## Aim of the exercise
The answer must consist of every line in the records that contains the word "cushion".

## Material shown
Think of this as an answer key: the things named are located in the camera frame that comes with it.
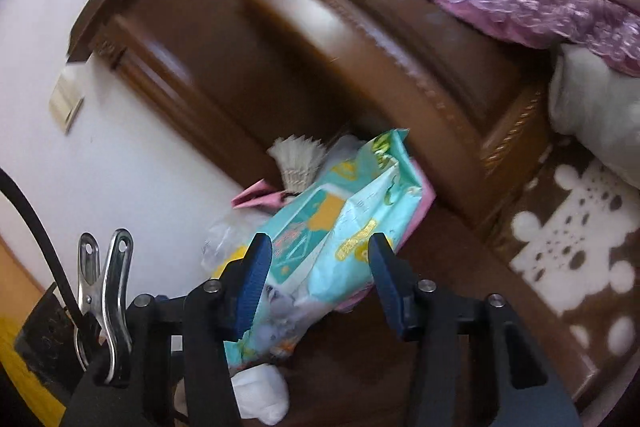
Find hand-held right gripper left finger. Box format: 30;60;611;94
62;233;274;427

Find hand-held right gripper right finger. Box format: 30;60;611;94
367;232;583;427

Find teal printed wipes packet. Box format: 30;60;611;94
222;129;436;365

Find pink paper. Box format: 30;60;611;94
232;179;288;210

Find pink printed tissue packet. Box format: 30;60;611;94
345;159;437;313

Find pale blue sock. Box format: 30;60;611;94
235;363;291;426

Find white feather shuttlecock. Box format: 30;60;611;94
267;134;323;195

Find dark wooden nightstand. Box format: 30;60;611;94
172;177;601;427

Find silver metal clip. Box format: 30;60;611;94
75;229;135;388

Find brown spotted bed sheet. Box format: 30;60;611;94
492;142;640;408

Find dark wooden headboard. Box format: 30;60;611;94
67;0;566;228

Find white pillow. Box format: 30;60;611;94
547;44;640;192

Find beige light switch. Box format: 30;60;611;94
47;64;86;132

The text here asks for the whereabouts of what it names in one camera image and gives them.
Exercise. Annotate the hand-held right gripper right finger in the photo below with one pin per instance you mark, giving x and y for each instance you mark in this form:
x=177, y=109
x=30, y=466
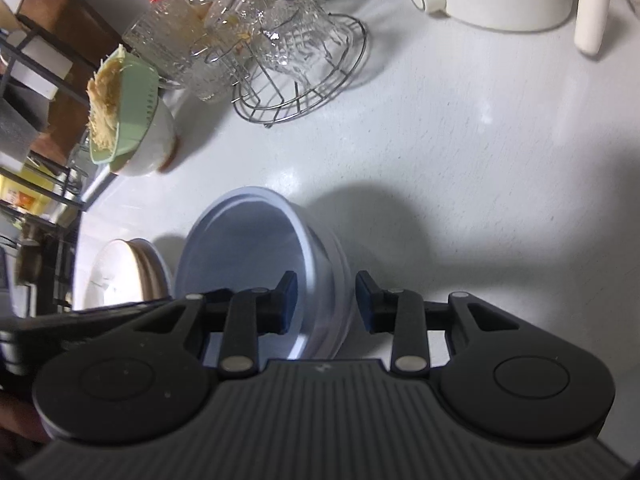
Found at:
x=365, y=305

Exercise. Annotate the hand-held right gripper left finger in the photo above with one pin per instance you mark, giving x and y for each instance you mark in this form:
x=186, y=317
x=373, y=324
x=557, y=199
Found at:
x=288, y=305

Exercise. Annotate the brown wooden cutting board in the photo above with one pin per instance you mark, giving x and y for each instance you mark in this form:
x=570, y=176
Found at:
x=75, y=110

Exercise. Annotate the black metal dish rack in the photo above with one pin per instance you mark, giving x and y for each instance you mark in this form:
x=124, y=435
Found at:
x=37, y=67

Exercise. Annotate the green plastic colander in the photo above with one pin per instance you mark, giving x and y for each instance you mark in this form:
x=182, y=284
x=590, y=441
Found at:
x=135, y=105

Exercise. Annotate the white ceramic bowl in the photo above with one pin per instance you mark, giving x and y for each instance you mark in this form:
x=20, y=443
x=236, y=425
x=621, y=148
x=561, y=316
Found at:
x=157, y=140

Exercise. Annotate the textured metal board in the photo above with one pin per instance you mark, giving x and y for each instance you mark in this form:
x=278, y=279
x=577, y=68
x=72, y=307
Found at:
x=15, y=132

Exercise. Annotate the white red rim plate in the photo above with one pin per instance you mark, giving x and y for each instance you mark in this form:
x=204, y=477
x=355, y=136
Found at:
x=112, y=275

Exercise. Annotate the tall textured glass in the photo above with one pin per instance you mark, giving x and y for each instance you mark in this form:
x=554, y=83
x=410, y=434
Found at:
x=212, y=77

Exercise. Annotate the clear textured glass cup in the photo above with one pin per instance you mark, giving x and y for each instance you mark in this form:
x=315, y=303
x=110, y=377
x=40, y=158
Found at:
x=300, y=35
x=227, y=5

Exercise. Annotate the pale dried noodle strips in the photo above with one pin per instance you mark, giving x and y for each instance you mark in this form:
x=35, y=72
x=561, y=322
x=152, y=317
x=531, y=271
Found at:
x=105, y=105

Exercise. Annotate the white tall utensil holder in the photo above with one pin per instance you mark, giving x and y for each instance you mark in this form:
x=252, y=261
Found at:
x=37, y=65

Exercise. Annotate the yellow detergent bottle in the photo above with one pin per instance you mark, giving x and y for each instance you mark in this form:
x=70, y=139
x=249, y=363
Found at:
x=22, y=195

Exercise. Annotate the red lid glass jar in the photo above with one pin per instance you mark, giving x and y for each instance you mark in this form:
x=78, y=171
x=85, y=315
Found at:
x=160, y=35

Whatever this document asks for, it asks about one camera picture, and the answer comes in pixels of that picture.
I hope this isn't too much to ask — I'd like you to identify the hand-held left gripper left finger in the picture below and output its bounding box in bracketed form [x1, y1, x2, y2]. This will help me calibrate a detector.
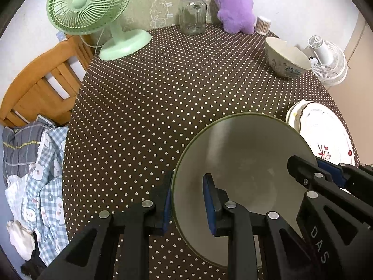
[37, 170, 175, 280]

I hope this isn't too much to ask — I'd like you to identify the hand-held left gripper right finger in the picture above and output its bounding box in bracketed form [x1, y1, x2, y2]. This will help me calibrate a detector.
[202, 173, 321, 280]

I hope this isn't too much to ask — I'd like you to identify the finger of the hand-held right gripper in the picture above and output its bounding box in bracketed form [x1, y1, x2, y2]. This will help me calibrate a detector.
[316, 157, 373, 204]
[287, 155, 373, 225]

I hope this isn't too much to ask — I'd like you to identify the white plate with red print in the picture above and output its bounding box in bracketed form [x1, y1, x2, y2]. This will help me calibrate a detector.
[297, 105, 360, 167]

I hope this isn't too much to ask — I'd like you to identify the small grey floral bowl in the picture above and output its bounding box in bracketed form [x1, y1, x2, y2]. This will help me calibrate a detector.
[172, 112, 319, 269]

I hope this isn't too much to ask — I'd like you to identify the large bowl with blue flowers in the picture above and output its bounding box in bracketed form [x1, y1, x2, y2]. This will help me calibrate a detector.
[265, 36, 313, 79]

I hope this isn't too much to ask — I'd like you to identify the brown polka dot tablecloth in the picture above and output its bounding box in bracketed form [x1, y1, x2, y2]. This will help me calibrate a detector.
[61, 23, 362, 280]

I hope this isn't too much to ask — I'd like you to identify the white table fan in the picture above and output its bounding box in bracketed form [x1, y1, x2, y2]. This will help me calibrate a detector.
[304, 35, 349, 86]

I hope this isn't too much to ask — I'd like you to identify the pile of clothes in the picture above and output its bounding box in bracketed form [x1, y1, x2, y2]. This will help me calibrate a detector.
[4, 125, 69, 266]

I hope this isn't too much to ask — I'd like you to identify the dark clothes pile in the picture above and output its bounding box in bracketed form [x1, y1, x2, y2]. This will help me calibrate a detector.
[20, 248, 47, 278]

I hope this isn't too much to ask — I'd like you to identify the white cloth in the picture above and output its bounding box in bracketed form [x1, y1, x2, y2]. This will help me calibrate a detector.
[6, 220, 35, 261]

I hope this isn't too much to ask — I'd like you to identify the purple plush toy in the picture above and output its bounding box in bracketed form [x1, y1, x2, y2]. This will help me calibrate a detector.
[212, 0, 256, 34]

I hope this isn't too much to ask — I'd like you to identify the wooden chair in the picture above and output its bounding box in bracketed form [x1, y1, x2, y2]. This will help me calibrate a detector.
[0, 33, 97, 129]

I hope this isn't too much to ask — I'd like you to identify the glass jar with black lid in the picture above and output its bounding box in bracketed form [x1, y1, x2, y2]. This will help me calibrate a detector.
[178, 0, 207, 35]

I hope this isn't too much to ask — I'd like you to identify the green table fan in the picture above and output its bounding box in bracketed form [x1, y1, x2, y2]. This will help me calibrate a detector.
[46, 0, 152, 61]

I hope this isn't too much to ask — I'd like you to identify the green printed wall cloth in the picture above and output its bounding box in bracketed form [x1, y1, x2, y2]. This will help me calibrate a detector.
[117, 0, 239, 32]

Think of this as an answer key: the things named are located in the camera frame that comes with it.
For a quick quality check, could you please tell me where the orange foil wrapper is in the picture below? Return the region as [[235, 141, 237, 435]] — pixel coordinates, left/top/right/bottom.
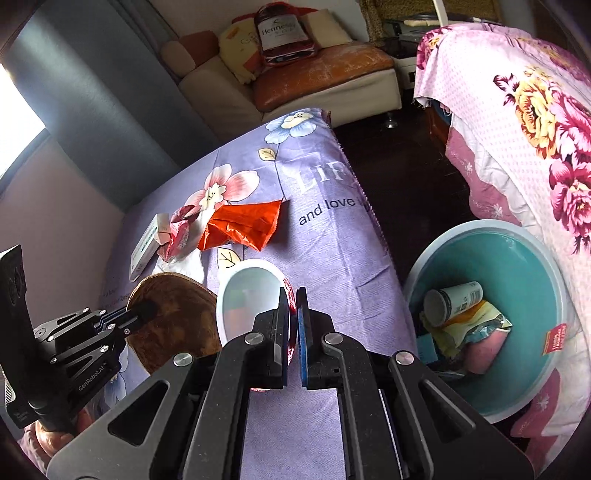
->
[[198, 199, 284, 252]]

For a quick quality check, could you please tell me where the teal plastic basin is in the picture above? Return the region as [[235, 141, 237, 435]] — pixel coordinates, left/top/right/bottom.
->
[[403, 219, 580, 424]]

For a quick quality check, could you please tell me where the white and red plastic cup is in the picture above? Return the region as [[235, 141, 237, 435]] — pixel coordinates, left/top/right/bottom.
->
[[216, 258, 297, 394]]

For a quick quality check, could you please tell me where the purple floral bedsheet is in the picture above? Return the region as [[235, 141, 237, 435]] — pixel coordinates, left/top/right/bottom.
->
[[18, 108, 419, 480]]

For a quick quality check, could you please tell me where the pink quilt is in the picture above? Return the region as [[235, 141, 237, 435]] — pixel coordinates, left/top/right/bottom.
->
[[444, 111, 591, 462]]

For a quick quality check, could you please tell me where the cream sofa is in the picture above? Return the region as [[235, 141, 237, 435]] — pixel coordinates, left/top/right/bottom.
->
[[159, 9, 402, 129]]

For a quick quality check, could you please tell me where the brown patterned cloth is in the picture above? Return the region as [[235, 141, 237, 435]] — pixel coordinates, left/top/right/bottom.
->
[[360, 0, 435, 43]]

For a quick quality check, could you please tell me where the pink paper cup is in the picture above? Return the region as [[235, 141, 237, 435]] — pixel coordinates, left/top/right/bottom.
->
[[463, 330, 509, 376]]

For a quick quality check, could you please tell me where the light blue packet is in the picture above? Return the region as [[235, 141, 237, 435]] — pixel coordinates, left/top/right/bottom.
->
[[462, 314, 513, 344]]

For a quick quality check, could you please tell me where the brown wooden bowl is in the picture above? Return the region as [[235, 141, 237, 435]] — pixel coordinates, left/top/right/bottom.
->
[[124, 272, 224, 377]]

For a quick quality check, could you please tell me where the pink floral blanket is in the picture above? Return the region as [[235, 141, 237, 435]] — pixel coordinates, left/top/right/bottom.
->
[[414, 25, 591, 259]]

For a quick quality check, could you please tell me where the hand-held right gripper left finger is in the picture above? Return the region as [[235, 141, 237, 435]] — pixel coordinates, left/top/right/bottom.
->
[[46, 286, 293, 480]]

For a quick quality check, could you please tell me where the orange round cushion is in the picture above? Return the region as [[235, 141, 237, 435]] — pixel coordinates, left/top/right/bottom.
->
[[178, 31, 221, 70]]

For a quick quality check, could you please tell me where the brown leather seat cushion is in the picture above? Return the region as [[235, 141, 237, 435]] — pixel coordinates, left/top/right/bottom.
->
[[252, 44, 396, 112]]

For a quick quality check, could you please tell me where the white cylindrical cup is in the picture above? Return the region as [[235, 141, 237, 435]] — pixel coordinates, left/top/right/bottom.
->
[[423, 281, 484, 326]]

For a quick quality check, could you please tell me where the cream pillow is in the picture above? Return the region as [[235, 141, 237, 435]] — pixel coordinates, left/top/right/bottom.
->
[[300, 10, 354, 49]]

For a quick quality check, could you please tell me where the yellow pillow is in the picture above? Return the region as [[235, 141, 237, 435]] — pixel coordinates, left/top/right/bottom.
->
[[218, 21, 269, 85]]

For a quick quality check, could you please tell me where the window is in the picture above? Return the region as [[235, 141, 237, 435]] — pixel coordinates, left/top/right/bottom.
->
[[0, 62, 49, 197]]

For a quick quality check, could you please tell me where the yellow packet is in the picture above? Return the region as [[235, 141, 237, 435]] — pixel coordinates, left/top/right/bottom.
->
[[444, 300, 490, 332]]

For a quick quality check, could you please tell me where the blue green milk carton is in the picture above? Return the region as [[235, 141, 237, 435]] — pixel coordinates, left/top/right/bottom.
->
[[414, 335, 440, 366]]

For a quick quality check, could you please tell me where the person's left hand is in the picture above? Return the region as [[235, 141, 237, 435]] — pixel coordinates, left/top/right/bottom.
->
[[19, 408, 96, 475]]

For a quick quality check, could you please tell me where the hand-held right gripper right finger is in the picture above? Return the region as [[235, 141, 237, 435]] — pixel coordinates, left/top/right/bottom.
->
[[295, 286, 536, 480]]

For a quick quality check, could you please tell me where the crumpled pink wrapper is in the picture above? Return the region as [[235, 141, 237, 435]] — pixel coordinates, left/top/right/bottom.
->
[[159, 205, 214, 262]]

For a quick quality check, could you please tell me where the white cardboard box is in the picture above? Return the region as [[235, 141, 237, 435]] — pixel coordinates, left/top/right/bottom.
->
[[129, 213, 172, 282]]

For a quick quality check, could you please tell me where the bottle shaped pillow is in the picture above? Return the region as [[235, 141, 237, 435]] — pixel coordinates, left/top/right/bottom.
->
[[254, 4, 320, 69]]

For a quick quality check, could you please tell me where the yellow white wrapper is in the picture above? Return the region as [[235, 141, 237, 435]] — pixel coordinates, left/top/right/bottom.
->
[[434, 324, 468, 360]]

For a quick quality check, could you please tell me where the dark low table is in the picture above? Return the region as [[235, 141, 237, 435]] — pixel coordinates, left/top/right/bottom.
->
[[381, 14, 445, 89]]

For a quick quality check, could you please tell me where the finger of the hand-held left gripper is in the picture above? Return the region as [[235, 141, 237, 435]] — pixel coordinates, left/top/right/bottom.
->
[[32, 307, 130, 343], [49, 301, 158, 371]]

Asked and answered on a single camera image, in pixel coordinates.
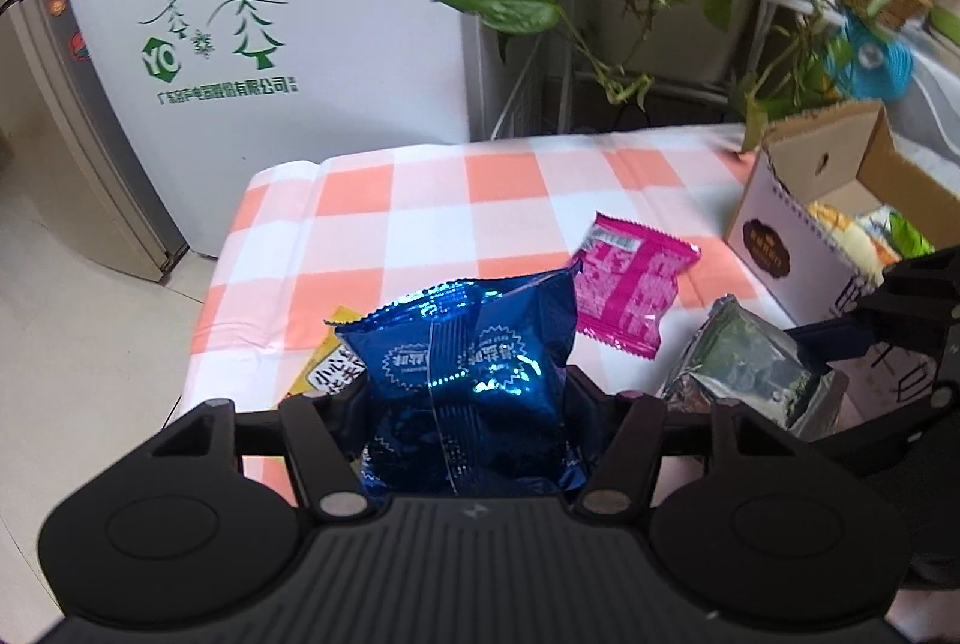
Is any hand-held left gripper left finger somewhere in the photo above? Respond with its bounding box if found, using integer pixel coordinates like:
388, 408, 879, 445
142, 393, 377, 522

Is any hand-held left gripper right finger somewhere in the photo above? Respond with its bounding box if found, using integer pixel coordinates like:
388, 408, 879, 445
574, 368, 812, 519

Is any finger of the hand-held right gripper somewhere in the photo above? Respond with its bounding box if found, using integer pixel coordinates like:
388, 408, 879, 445
804, 381, 960, 476
786, 246, 960, 390

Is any silver dark green snack packet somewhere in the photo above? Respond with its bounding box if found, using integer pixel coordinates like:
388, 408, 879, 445
660, 294, 850, 441

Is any cardboard box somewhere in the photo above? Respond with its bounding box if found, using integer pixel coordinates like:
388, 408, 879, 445
724, 100, 960, 390

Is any blue foil snack packet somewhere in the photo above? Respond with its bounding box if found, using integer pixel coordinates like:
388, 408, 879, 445
334, 261, 595, 504

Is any yellow white snack packet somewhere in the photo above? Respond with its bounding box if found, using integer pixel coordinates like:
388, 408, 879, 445
806, 201, 902, 285

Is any bright green snack packet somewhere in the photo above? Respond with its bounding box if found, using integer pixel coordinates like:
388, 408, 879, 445
889, 213, 937, 260

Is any pink snack packet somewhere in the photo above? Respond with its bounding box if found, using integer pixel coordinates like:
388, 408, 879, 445
571, 211, 703, 360

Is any grey patterned table cover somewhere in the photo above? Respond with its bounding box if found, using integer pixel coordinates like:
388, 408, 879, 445
885, 25, 960, 189

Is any orange white checkered tablecloth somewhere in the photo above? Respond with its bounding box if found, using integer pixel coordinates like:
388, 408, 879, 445
176, 123, 863, 502

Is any blue round knitted item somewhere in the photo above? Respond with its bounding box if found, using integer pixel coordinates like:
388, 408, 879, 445
821, 10, 914, 98

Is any white refrigerator with green print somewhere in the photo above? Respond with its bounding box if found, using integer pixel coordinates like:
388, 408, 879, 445
0, 0, 482, 282

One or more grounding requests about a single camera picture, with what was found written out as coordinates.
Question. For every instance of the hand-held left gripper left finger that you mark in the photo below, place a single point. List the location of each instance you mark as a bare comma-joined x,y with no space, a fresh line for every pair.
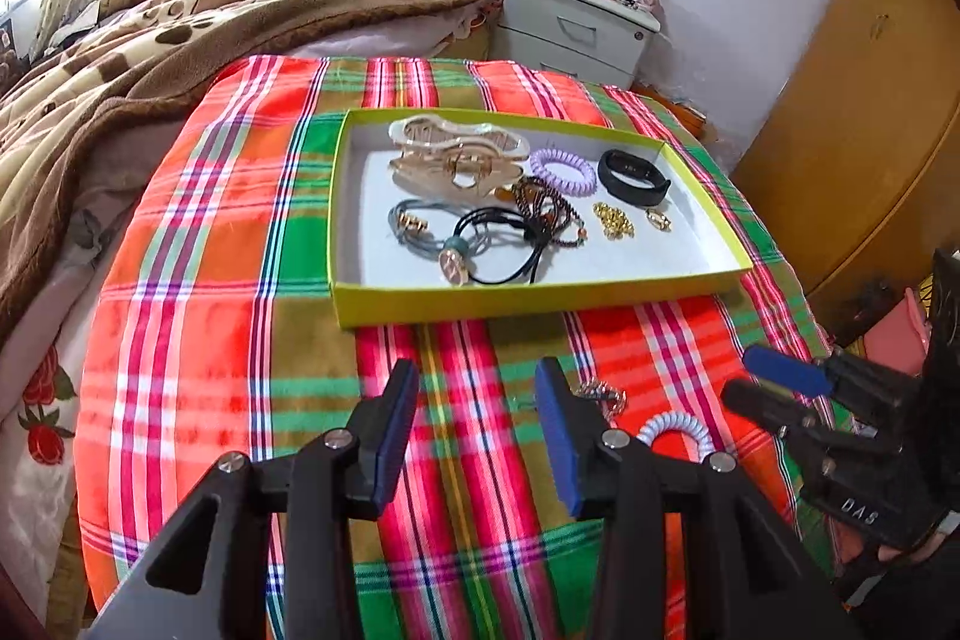
397,430

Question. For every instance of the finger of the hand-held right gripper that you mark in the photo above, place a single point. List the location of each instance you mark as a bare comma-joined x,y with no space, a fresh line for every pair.
787,370
765,406

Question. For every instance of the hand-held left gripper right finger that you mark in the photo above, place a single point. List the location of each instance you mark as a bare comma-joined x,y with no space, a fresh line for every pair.
559,437

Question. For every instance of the green shallow cardboard box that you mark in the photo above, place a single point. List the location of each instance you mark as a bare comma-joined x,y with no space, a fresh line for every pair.
420,265

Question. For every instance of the pink bag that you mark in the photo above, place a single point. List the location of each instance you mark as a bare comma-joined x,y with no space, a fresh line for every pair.
896,332

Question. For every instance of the red green plaid cloth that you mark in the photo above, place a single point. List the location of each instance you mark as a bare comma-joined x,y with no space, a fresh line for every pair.
225,310

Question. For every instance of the black wrist band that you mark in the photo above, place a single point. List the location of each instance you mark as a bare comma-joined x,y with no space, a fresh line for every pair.
622,186

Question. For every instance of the wooden door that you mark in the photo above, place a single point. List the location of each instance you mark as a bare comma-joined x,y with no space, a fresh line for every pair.
862,123

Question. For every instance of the gold hair claw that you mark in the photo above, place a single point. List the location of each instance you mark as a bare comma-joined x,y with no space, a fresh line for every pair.
450,160

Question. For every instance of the floral bedsheet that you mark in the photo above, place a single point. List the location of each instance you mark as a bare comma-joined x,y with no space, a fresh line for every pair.
45,400

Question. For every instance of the grey nightstand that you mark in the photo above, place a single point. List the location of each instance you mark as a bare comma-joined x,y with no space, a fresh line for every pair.
562,33

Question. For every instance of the brown patterned blanket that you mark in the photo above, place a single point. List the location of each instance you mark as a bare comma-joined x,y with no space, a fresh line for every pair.
187,25

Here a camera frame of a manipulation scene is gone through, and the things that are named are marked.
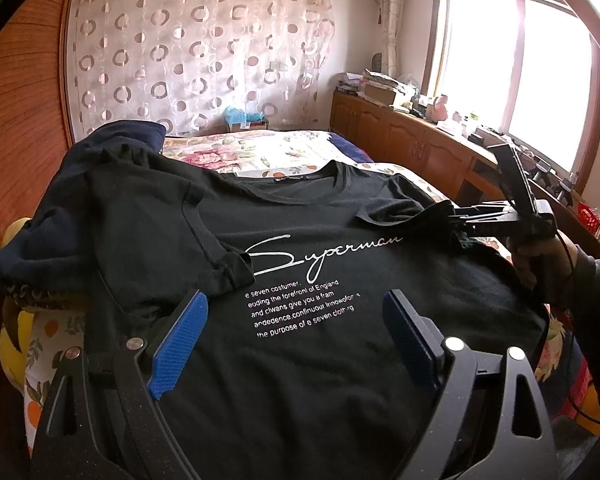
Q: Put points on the floral quilt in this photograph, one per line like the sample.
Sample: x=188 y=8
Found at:
x=280 y=152

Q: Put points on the pink figurine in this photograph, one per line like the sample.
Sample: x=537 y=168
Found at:
x=440 y=107

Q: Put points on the stack of papers and books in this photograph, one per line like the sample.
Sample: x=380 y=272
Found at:
x=375 y=87

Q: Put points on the wooden cabinet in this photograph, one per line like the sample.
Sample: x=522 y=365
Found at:
x=405 y=135

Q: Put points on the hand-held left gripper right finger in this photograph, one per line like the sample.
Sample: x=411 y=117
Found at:
x=410 y=340

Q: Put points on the circle pattern curtain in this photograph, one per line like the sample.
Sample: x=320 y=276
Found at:
x=195 y=55

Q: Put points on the window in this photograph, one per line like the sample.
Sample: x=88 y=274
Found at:
x=520 y=70

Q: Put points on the yellow cloth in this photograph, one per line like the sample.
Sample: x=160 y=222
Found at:
x=12 y=340

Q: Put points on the black printed T-shirt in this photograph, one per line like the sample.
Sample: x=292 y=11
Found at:
x=290 y=340

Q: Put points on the navy blanket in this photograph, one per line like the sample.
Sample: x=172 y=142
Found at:
x=352 y=147

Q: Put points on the red basket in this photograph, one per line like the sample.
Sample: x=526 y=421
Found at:
x=587 y=217

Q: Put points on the folded navy clothes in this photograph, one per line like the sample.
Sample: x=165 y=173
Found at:
x=125 y=135

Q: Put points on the lace window curtain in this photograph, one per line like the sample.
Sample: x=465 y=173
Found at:
x=392 y=15

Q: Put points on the person's right hand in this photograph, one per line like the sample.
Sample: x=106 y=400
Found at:
x=540 y=270

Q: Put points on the person's right forearm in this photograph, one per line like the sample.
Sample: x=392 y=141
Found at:
x=597 y=295

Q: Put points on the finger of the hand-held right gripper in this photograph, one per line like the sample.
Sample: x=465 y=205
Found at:
x=480 y=210
x=485 y=227

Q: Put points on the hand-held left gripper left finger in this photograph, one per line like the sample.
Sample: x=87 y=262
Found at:
x=180 y=345

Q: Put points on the orange fruit print bedsheet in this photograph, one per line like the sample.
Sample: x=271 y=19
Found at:
x=55 y=340

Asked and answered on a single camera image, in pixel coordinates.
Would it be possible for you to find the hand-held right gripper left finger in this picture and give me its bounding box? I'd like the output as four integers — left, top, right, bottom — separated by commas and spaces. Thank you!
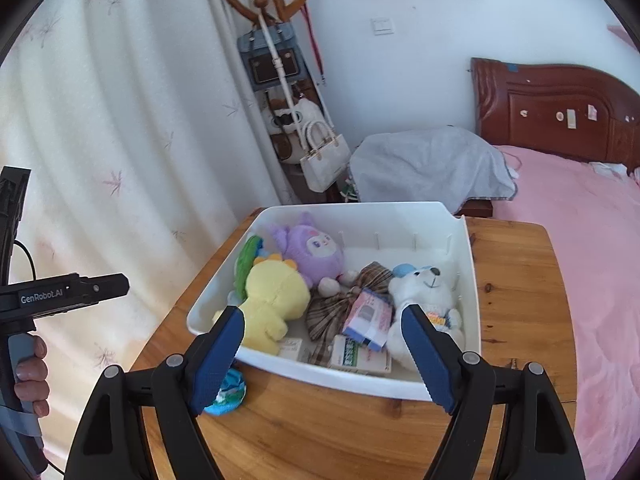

## Response area
For a quick quality check, could you please tell me where the orange round cushion is in the picture above? Return the region as [[235, 141, 237, 435]] — pixel coordinates, left/top/right/bottom.
For a quick quality check, could you please tell me where the brown leather seat cushion is in the picture above? Return the region as [[235, 141, 237, 435]] — pixel coordinates, left/top/right/bottom.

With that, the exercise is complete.